8 · Bias: the model learns your examples' mistakes
Now that you've trained a model, this lesson hits different — because you've felt how much the examples matter. Here's the serious version of "garbage in, garbage out," and it's one of the most important ideas in all of AI:
A model learns whatever is in your examples — including the unfair stuff. If your training data leaves people out or reflects old unfair ideas, the model copies those mistakes. That unfair leaning is called bias (say it: BYE-us).
The hard part is that bias usually isn't on purpose. The model isn't being mean — it's faithfully learning the pattern you gave it, exactly like your couch-equals-cat model did. Watch how easily it sneaks in:
- Who's missing? Train a face-detector mostly on light-skinned faces, and it works worse on darker-skinned faces — not out of malice, but because it barely saw them. This has actually happened in real face-recognition systems, and researchers have measured it.
- What's lopsided? Train a "doctor" image model on photos that are almost all men, and it may wrongly doubt that a woman in a white coat is a doctor.
- What unfairness did the data carry?

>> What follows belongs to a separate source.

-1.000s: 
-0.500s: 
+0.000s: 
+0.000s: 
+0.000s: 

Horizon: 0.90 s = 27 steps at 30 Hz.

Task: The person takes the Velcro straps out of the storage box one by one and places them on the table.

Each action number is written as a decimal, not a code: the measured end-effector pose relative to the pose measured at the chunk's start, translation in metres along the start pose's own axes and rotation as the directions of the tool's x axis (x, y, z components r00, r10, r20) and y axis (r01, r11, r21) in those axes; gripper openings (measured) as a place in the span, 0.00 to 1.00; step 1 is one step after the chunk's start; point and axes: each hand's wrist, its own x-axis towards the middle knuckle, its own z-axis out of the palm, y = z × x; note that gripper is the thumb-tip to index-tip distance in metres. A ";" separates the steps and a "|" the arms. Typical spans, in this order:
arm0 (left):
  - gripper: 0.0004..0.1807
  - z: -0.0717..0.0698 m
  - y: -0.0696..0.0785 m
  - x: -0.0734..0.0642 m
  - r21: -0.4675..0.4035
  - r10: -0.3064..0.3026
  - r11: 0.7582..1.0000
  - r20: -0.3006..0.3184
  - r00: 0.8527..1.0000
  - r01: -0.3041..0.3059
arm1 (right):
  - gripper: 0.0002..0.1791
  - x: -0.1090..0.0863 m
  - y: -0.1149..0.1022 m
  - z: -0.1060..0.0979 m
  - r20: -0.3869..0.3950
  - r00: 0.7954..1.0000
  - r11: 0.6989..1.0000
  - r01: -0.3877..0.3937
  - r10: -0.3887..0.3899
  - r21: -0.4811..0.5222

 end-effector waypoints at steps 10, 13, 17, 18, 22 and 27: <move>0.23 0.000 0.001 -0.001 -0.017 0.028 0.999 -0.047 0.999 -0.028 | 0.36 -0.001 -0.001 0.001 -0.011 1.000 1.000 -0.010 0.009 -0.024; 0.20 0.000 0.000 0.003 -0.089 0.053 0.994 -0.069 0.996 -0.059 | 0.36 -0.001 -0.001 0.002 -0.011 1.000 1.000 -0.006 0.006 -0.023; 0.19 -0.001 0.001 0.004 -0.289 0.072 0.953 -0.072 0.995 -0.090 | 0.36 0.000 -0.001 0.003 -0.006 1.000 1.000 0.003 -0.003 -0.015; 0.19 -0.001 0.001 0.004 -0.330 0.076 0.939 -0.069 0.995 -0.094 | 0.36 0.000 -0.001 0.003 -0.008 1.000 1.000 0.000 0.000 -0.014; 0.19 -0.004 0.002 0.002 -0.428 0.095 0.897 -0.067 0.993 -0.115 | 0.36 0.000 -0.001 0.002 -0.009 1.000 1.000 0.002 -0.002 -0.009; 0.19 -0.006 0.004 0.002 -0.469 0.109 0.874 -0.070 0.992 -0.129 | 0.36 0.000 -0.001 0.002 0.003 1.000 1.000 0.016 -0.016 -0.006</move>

If examples came from the internet, they can carry the internet's unkind or untrue ideas about groups of people — and the model soaks those up too.
Because you control the examples, you have real power here — and real responsibility:
| To make a fairer model | Do this |
|---|---|
| Include the variety of people/things it'll meet | Don't train on just one kind |
| Balance your labels and groups | Lopsided data → lopsided model |
| Ask "who might this fail for?" before you ship it | Test on people/cases unlike your examples |
UNICEF — the part of the United Nations that protects children worldwide — says AI that affects kids must prioritize fairness and non-discrimination, and that's on the people who build it. When you train a model, you're one of those builders now. Choosing fair, inclusive examples is how you live up to that.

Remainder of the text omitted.